# ACTION ITEM
Only one stretch of the data below is needed. Output the lines from the one with "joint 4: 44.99" up to and including the one with "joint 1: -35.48", exactly as they stand.
START DATA EXCERPT
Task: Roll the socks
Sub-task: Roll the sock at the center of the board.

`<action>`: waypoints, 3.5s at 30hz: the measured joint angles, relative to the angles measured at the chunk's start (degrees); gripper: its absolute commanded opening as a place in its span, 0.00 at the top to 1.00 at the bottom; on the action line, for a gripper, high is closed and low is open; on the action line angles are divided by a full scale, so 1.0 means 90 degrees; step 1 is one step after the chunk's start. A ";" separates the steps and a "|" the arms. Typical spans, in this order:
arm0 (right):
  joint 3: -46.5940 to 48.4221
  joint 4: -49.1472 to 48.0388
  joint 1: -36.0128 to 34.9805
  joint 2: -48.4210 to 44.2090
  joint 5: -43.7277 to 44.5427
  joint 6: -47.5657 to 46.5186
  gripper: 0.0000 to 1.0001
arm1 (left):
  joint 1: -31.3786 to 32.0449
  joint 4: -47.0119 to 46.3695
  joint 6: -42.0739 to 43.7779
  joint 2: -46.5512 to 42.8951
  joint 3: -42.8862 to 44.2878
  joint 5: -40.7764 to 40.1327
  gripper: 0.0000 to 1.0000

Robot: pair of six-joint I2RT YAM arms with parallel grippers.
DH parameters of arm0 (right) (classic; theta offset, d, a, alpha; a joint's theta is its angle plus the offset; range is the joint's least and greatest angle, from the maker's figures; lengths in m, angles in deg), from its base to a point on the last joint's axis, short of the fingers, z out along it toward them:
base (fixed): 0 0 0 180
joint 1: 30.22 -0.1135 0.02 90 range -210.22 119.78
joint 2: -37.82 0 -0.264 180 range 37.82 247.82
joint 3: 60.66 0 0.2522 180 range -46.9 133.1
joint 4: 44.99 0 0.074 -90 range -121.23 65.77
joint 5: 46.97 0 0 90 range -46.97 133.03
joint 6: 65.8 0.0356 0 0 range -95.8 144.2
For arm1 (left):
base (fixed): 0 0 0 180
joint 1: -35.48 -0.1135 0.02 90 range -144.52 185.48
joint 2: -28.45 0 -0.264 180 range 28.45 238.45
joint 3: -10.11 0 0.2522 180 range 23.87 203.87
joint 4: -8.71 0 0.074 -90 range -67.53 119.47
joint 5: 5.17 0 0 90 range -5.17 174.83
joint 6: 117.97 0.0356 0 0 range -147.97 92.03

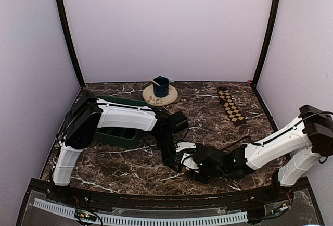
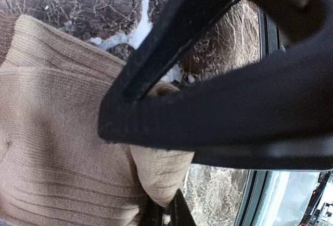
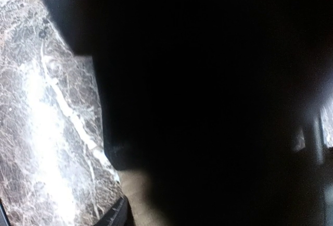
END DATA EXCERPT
# EXERCISE OUTPUT
joint 4: 44.99 0 0.074 -90 range -121.23 65.77
joint 5: 46.97 0 0 90 range -46.97 133.03
joint 6: 65.8 0.0356 0 0 range -95.8 144.2
For arm1 (left):
base (fixed): 0 0 0 180
joint 1: -35.48 -0.1135 0.02 90 range -144.52 185.48

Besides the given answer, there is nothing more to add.